What is expected:
Every line from the one with "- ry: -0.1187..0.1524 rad" to the final line of the listing below should be repeated exactly, and only those.

Exercise data:
# # # # # # #
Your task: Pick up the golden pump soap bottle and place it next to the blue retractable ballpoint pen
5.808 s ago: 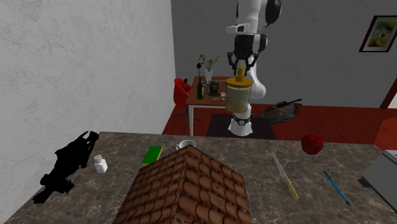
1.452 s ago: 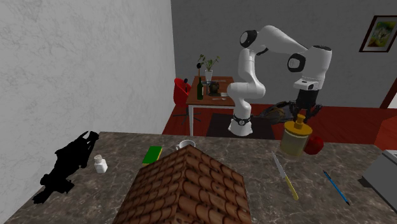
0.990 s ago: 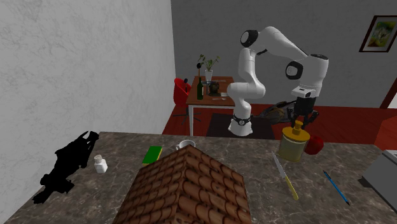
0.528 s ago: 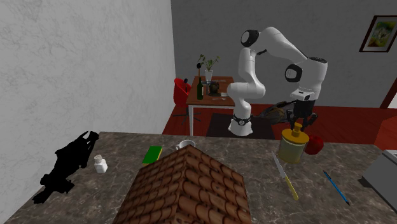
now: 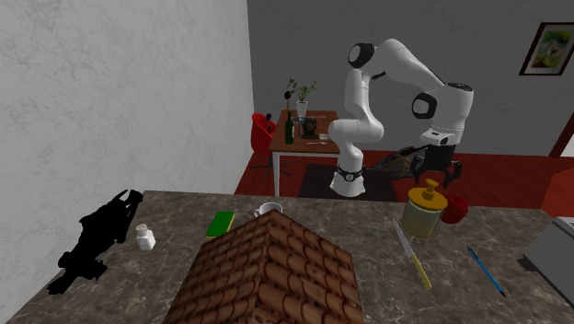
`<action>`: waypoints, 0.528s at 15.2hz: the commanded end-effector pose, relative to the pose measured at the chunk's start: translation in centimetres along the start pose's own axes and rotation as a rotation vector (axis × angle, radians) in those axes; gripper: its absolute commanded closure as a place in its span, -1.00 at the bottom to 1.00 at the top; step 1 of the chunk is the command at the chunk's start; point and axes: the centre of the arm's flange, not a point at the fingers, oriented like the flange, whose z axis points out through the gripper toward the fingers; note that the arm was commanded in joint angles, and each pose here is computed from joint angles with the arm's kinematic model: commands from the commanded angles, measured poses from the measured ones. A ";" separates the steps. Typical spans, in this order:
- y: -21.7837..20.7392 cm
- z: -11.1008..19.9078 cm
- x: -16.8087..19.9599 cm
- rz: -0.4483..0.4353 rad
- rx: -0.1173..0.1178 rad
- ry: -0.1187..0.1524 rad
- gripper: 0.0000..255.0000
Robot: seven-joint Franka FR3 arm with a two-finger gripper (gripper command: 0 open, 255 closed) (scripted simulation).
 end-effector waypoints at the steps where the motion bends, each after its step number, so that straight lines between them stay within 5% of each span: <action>1: 0.0 -1.3 0.0 0.000 0.000 0.000 -1.00; 4: 0.0 -5.0 0.0 0.000 0.000 0.000 -1.00; 8: 0.0 -5.0 0.0 0.000 0.000 0.000 -1.00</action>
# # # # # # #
Exercise solution:
- ry: -0.1187..0.1524 rad
- gripper: 0.0000..255.0000
Robot: seven-joint Franka FR3 arm with a two-finger gripper (gripper command: 0 open, 255 closed) (scripted simulation).
 end-effector waypoints at the steps where the motion bends, each after its step number, so that straight lines between them stay within 5% of each span: <action>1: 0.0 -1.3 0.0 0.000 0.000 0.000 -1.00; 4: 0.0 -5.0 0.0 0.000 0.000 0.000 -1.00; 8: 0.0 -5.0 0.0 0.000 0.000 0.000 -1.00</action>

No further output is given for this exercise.